Artful activities signal unofficial start of spring

Ringle-Jingle Tri-Scooter Hooter-Tooter will be right at home in Saturday's wacky Art Tougeau Parade

Anyplace else and Alex and Evondi Weston’s Ringle-Jingle Tri-Scooter Hooter-Tooter would seem outlandish.

But the wheeled art contraption is destined for the annual wacky procession known as the Art Tougeau Parade, where refrigerators, lawn mowers and welded combinations of multiple mobile objects — adorned with paint, glitter and other motley accessories — roll down Massachusetts Street in a vivid display of imagination.

Needless to say, the Hooter-Tooter will be in its element.

The father-daughter team of Alex and Evondi Weston is preparing the scooter-tricycle morph for the wheeled art parade, which is scheduled for noon Saturday.

“I’ve got a 4-year-old who helped me name it. This is all about her,” Alex Weston said of his daughter.

The name really says it all: The Weston’s parade entry is a scooter with a hitch on the back to tote a tricycle, and the whole hybrid vehicle is decked out in noise-making devices, such as horns, bells and wind chimes. Evondi picked the color scheme, and she and her father covered the tri-scooter in fuschia, red and gold paint.

“I like the fact that my daughter enjoys it so much,” Weston said of the parade. “Kids really seem to be attracted to it. I think being a participant in it, the grassroots, hometown version of a parade, is very appealing. I like to see how creative people are.”

Promoting the arts

Probably the biggest challenge for Alex Weston will be mustering the stamina to foot-propel the scooter — with his daughter in tow behind on the tricycle — at the 5 mph clip required in the parade.

“I took it for a spin around the neighborhood, which was pretty amusing,” Weston said. “It’s going to be hard work. One leg’s going to get tired.”

The parade route is a little less than a mile long and will cover slightly different territory this year. It will begin at the Lawrence Arts Center, 940 N.H., roll south to 11th Street, west to Massachusetts, north on Mass. to Seventh, east to New Hampshire, then back south to the Arts Center. Awards, presentations and special events will commence immediately after the parade.

Alex Weston and his 4-year-old daughter Evondi are ready for the Art Tougeau Parade with their noisemaking scooter/tricycle called the Ringle-Jingle Tri-Scooter Hooter-Tooter. Weston said he was looking forward to the parade so he could recapture his garage parking space from the contraption.

A $15 entry donation is requested, but entries by children are always free — and there are always lots of children.

Just about all the students at New York School have contributed to the school’s parade contribution: A pickup truck plastered with masks the children created in art classes with art teacher Penny Tubbs. The theme is “Faces of New York.”

“We’ve been making it educational because we talk about different cultures,” Tubbs said.

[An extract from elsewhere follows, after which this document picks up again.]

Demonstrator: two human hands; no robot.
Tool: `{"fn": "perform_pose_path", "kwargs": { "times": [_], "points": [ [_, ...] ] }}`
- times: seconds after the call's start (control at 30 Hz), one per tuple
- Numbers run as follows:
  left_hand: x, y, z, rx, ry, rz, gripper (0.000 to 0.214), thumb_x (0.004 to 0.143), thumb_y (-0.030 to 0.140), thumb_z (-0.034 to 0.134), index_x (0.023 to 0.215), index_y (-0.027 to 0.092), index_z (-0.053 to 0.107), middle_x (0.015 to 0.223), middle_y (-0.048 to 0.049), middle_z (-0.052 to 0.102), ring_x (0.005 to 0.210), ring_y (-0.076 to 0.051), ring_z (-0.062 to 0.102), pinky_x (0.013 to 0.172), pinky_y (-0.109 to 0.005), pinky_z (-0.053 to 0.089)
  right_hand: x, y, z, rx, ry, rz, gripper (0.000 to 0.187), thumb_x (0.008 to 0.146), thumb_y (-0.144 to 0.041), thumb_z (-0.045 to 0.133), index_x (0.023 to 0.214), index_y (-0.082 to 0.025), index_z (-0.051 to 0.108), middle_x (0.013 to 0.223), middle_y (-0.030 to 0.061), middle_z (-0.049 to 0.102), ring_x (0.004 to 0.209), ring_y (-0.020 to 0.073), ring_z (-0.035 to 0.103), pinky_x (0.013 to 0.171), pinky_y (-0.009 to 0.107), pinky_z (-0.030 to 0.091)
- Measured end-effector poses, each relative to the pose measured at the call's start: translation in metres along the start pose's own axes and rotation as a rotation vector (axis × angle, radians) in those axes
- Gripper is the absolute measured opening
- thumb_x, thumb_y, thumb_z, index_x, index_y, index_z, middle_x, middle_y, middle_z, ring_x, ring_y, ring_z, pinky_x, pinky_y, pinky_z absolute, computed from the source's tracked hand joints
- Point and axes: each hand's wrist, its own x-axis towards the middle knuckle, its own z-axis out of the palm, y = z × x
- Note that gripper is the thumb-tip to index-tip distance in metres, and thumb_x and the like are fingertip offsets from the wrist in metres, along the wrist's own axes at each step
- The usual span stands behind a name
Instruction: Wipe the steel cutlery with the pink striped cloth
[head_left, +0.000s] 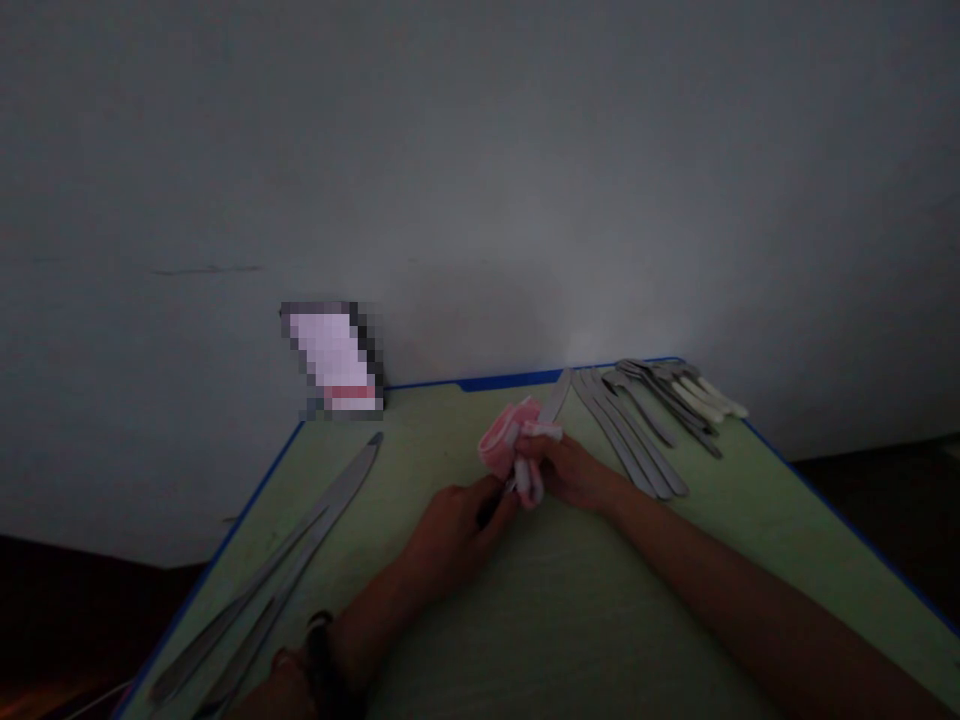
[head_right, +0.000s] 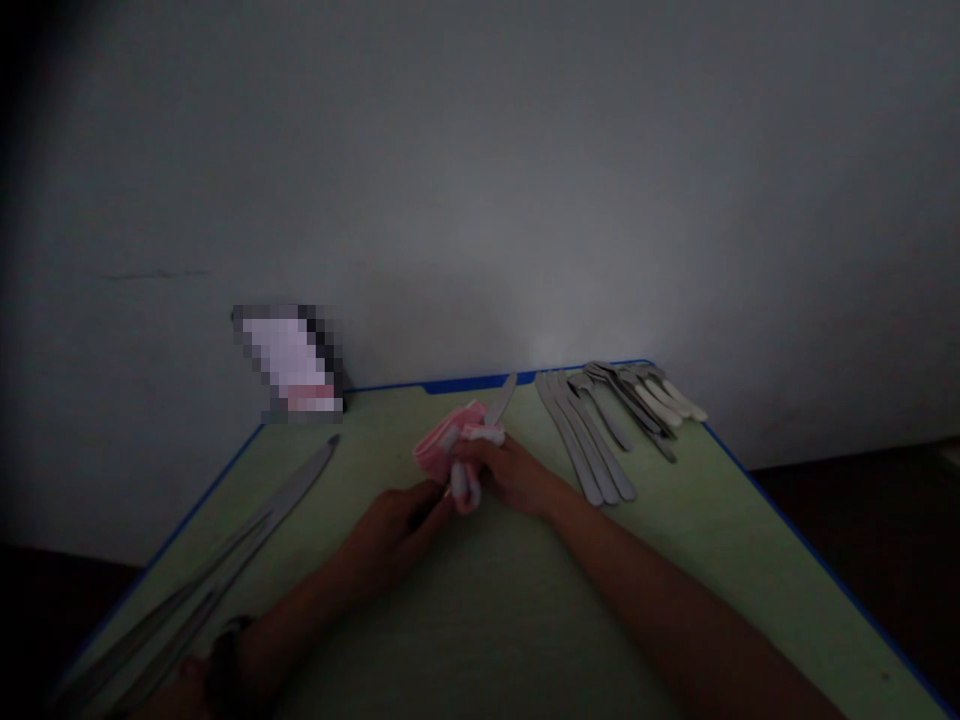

Among the masks are African Yorba masks, collaged Picasso masks, cartoon masks and others. The faux faces will be duct taped to a truck donated to the school by Lawrence resident Janet Good.

“I think it’s wonderful,” Tubbs said of the parade. “Of course, I love the arts, and I think … any way we can promote the arts in Lawrence is great by me.”

Wheeled wonder

This will be the eighth year the Art Tougeau parade has brought art loud and proud to the streets of downtown Lawrence. As in years past, the Oscar-nominated documentary “Leo Beuerman” will be shown after the parade at the Lawrence Arts Center, where the cart used by Beuerman, a one-time Lawrence resident with severe disabilities who refused to succumb to self-pity or fear, will be on display.

This will be the third year Hannah and Rebecca Moran have participated in the parade. Their offering this year is the Four-Wheeled Wonder, two welded-together bicycles with a bench in between. It was created by County Commissioner and parade organizer Charles Jones, but the girls’ father, Jess Moran, will push the youngsters through the parade route. The exertion won’t be anything new for Moran, who two years ago pushed his daughters in a jogging stroller called the Princess Chariot. The family’s efforts that year won the So Cute award.

“Our girls just absolutely love it,” said Susan Kang, mother of Hannah, 7, and Rebecca, 5. “What’s great about living in Lawrence is that our girls can take part in such a wonderful event like this Art Tougeau parade. The first time we went to see it … they said, ‘I want to be in it next year.’

“What kid doesn’t want to be in a parade?”